Standing committee of the United States Senate

The Committee on Agriculture, Nutrition, and Forestry is a committee of the United States Senate empowered with legislative oversight of all matters relating to the nation's agriculture industry, farming programs, forestry and logging, and legislation relating to nutrition, home economics, and rural development.

The current chair is Republican John Boozman of Arkansas, and the ranking member is Democrat Amy Klobuchar of Minnesota.

==History==
Founded in 1825 the committee was formed at the request of Senator William Findlay from Pennsylvania. Arguing that agriculture was as important to national progress as commerce and manufacturing, Findlay succeeded in persuading the full Senate to divide the Committee on Commerce and Manufactures into two separate committees. The Committee on Agriculture was formed by resolution on December 9, 1825.

During the first four decades of the existence of this committee, the need for it was repeatedly called into question. At that time in America, nearly two-thirds of the population was directly engaged in agriculture. As such, issues related to agriculture overlapped with areas covered by other committees and were often referred to those committees instead of the Agriculture Committee.

Following a debate over the necessity of various committees to have need of the services of a dedicated clerk, a Special Committee was formed to investigate ways to "reduce the number and increase the efficiency of the committees." On February 17, 1857, the Special Committee submitted a plan of reorganization for the committees that did not include the Agriculture Committee. During a special session of the Senate, on March 5, 1857, the Senate approved the Special Committees recommendations and the Committee on Agriculture was dissolved.

In 1862, the country was embroiled in the Civil War, a large influx of immigrants was occurring and the nation was moving towards industrialization. That year, President Abraham Lincoln signed the Organic Act recreating the Department of Agriculture.

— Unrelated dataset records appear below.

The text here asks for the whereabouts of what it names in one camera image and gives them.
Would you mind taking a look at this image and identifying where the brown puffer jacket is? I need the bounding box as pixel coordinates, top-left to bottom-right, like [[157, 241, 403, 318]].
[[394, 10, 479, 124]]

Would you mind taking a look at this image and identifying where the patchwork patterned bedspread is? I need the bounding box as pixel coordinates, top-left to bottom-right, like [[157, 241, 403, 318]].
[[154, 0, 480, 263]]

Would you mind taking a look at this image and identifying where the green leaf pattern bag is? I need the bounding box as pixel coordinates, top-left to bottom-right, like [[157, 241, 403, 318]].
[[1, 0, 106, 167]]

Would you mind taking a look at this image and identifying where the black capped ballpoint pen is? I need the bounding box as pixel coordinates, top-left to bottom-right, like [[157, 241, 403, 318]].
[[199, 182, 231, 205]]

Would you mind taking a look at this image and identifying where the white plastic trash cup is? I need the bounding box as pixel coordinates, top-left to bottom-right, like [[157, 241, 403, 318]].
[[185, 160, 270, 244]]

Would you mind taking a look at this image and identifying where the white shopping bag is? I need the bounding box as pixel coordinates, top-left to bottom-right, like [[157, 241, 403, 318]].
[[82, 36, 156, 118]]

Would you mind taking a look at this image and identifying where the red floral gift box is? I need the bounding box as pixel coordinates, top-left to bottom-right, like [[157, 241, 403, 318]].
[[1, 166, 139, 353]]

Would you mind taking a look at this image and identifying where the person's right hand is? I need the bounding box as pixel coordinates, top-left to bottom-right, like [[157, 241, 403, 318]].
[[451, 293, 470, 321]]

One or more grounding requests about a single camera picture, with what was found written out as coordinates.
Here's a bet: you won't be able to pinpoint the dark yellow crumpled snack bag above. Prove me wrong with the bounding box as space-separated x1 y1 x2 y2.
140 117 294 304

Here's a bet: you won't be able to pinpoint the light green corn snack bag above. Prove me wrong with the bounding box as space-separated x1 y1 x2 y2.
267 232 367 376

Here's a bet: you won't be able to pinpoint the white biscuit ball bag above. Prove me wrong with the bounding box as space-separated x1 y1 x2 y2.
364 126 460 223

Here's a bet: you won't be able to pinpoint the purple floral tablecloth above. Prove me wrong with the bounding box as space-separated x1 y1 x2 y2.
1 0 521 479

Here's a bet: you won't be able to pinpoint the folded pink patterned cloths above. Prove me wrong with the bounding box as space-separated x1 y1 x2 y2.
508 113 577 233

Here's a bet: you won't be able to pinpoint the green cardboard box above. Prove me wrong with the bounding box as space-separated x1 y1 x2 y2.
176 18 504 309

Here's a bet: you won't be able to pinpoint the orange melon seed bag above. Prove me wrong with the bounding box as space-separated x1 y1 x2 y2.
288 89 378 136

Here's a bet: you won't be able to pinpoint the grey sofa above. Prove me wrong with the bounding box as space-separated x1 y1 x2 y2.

It became the Committee on Agriculture and Forestry in 1884, a reflection of the growing importance of forests to the country's needs. It was renamed again to the Committee on Agriculture, Nutrition, and Forestry in 1977. Nutrition was added to the name after the Food and Agriculture Act of 1977 directed the Department of Agriculture to "conduct more human nutrition research, establish a national nutrition education program and develop a system to monitor America's nutritional status".

==Jurisdiction==
In accordance of Rule XXV of the United States Senate, all proposed legislation, messages, petitions, memorials, and other matters relating to the following subjects are referred to the Agriculture Committee:
1. Agricultural economics and research.
2. Agricultural extension services and experiment stations.
3. Agricultural production, marketing, and stabilization of prices.
4. Agriculture and agricultural commodities.
5. Animal industry and diseases.
6. Crop insurance and soil conservation.
7. Farm credit and farm security.
8. Food from fresh waters.
9. Food stamp programs.
10. Forestry, and forest reserves and wilderness areas other than those created from the public domain.
11. Home economics.
12. Human nutrition.
13. Inspection of livestock, meat, and agricultural products.
14. Pests and pesticides.
15. Plant industry, soils, and agricultural engineering.
16. Rural development, rural electrification, and watersheds.
17. School nutrition programs.

The Agriculture Committee is also charged "to study and review, on a comprehensive basis, matters relating to food, nutrition, and hunger, both in the United States and in foreign countries, and rural affairs, and report thereon from time to time."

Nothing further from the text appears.